« Un pêcheur normand »
(1957)
Georges Griffe






     Je crus rêver quand je tombai sur cet entrefilet :
     - Hier soir, M. Gaston Louvel, chef de division à la préfecture, s'est suicidé d'un coup de pistolet. On se perd en conjectures sur les mobiles de cet acte de désespoir.
     Non, rien ne pouvait faire prévoir que ce joyeux garçon au cou de taureau ferait une fin si pitoyable. Il mangeait ferme, buvait sec, courait le jupon avec entrain. Fervent pêcheur de truites, il passait, dans la campagne normande, des après-midi qui se terminaient normalement par des coucheries avec des filles d'auberge.
     Comme il aimait la liberté, il avait adopté cet expédient, sans égards pour les femmes entretenues qui soupiraient en regardant sa moustache blonde.
     Il tenait de ses ancêtres, toucheurs de bestiaux, un goût marqué pour les croupes puissantes et les musculatures chevalines. S'il faut en croire ses victimes, ses talents étaient à la hauteur des circonstances.
     « J'ons ben du content'ment aveuc lui », disait la grosse Margot. Et, au fond de ses yeux de truie, passait un pétillement très flatteur pour l'éloquence du partenaire.
     Non, personne ne pouvait deviner la raison d'un acte que rien n'expliquait chez un homme qui aimait tant la vie.
     Personne, peut-être, sauf moi.
     J'avais remarqué, dans son attitude, je ne sais quels indices d'un dérangement cérébral, surtout depuis qu'il m'avait rapporté l'aventure que voici :
     - Tu sais que, peu après le départ des Prussiens, je fréquentai l'auberge du Cheval Vert.
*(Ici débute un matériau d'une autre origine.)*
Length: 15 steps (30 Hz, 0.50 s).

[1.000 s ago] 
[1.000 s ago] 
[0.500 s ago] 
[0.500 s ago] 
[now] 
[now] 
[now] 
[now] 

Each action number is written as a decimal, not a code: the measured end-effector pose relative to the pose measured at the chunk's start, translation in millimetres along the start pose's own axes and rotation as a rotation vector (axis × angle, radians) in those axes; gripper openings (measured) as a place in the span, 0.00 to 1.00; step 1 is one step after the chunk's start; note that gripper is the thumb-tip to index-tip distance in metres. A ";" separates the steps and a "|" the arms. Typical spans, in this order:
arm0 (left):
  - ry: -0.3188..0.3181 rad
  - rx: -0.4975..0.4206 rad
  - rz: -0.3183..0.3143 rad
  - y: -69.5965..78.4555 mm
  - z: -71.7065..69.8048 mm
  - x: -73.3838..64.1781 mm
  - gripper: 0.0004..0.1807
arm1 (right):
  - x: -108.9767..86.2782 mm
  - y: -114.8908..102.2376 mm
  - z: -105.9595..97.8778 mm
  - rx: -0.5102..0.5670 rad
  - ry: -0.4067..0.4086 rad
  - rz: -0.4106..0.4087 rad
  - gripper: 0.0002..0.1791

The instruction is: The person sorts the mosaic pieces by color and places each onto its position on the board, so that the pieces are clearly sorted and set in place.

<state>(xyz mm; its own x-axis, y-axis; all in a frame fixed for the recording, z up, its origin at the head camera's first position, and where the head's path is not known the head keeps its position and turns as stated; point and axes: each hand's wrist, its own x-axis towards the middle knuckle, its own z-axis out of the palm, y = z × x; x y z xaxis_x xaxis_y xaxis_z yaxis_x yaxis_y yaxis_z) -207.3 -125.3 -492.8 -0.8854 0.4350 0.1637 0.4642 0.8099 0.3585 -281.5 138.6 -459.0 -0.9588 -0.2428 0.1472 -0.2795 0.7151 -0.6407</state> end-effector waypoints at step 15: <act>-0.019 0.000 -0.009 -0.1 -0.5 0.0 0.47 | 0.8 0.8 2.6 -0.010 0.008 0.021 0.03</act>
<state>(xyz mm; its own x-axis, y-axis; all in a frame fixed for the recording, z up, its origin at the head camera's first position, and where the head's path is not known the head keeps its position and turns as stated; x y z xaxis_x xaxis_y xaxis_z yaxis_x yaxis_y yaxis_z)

Il y avait Noémie, un beau brin de fille qui, ma foi… Mais, depuis quelque temps, elle se permettait des familiarités qui ne me plaisaient guère. Elle arborait comme une bague de fiançailles, un anneau de quatre sous dont j'avais eu la sottise de lui faire présent. Et puis, j'avais cru m'apercevoir de quelque chose. Bref, je ne le vis plus.
     Dernièrement (poussé par quel démon ?) je retournai au Cheval Vert. Noémie n'était plus là. Prévenant mes questions, le père Célestin me dit : « Eh oui ! la pauv' p'tiote i' lui était arrivé malheur. J'pouvions pus la garder. Mais, elle a pas attendu et, sans crier gare, all' s'a envolée. »
     Cela me donna je ne sais quelle impression bizarre. J'équipai mes lignes et je descendis à la rivière.
     Jamais je n'ai fait une pêche pareille. Après avoir couru un moment, je m'arrêtai à un endroit où la rivière s'élargit et où l'eau est profonde. Des ombrages épais, un silence de mort et une fraîcheur qui faisait frissonner. L'eau tourbillonnait. Je vis, bientôt, dans les remous, une chose étrange (la voix de Louvel commençait à se voiler et ainsi, de plus en plus, jusqu'à n'être qu'un souffle).
     Un grouillement de truites comme jamais il ne m'avait été donné d'en rencontrer et une agitation qui avait quelque chose de démentiel. Bref, en moins d'une demi-heure, j'avais ma pêche.
     Le soleil baissait. Il faisait presque nuit sous ce couvert et l'eau prenait des moirures sinistres. Je m'éloignai, vaguement inquiet, surtout depuis que, les sous-bois ayant apaisé leurs rumeurs, j'entendais le froissement de l'eau comme un râle.
     À l'auberge, on m'accueillit avec des transports. Comme autrefois, tout le monde allait profiter de ma pêche.
     Les truites furent, en un instant, vidées et cuites.
     Je me mis à table avec un appétit de hussard. Le cidre pétillait dans les verres. On avait déjà fait un trou avec un calvados des plus respectables. Je remerciais le ciel des bonnes heures qu'il nous donne.
     Tout à coup, je sentis un frisson me parcourir le corps jusqu'à la pointe des cheveux.
     Au fond d'une truite dont j'avais déjà mangé un bon morceau, sous un peu de viscère qui était resté, j'aperçus une verroterie opaline, une de ces pauvres merveilles qui, à la vitrine des bazars, font rêver les enfants et les servantes. J'ai eu à ce moment cette certitude physique qu'on n'éprouve que trois ou quatre fois dans l'existence et à laquelle la raison ne tente même pas de résister. »
     Sans pouvoir ajouter un mot, Louvel s'était effondré sur la table en sanglotant.


©Georges Griffe, Ressemblance garantie : pastiches, Paris, Éditions de Paris, 1957, p.147-150.